Records for this exercise:
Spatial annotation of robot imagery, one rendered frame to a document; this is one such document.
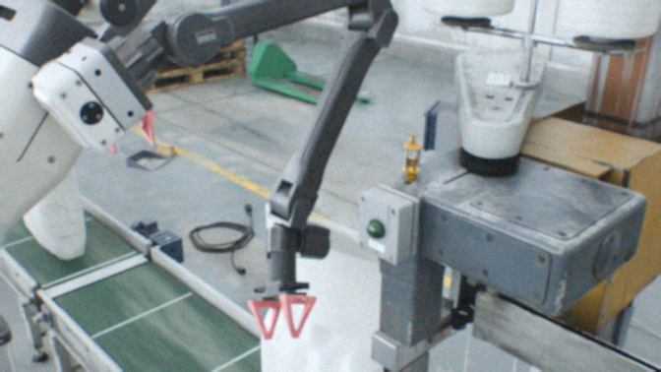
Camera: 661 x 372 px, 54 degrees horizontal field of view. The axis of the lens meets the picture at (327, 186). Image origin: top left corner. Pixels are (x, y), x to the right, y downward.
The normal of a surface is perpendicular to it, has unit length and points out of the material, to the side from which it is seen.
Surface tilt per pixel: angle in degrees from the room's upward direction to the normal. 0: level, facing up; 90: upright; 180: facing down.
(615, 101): 90
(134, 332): 0
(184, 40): 83
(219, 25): 83
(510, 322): 90
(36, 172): 115
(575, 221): 0
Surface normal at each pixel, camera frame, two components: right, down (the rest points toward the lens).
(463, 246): -0.73, 0.28
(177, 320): 0.00, -0.91
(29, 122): 0.65, 0.31
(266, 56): 0.66, 0.06

Activity:
The required output is each line from the one with "(510, 322): 90" through the end of the material above, repeated exactly with both ends included.

Written answer:
(510, 322): 90
(36, 172): 115
(575, 221): 0
Surface normal at each pixel, camera frame, two components: right, down (the rest points toward the lens).
(463, 246): -0.73, 0.28
(177, 320): 0.00, -0.91
(29, 122): 0.65, 0.31
(266, 56): 0.66, 0.06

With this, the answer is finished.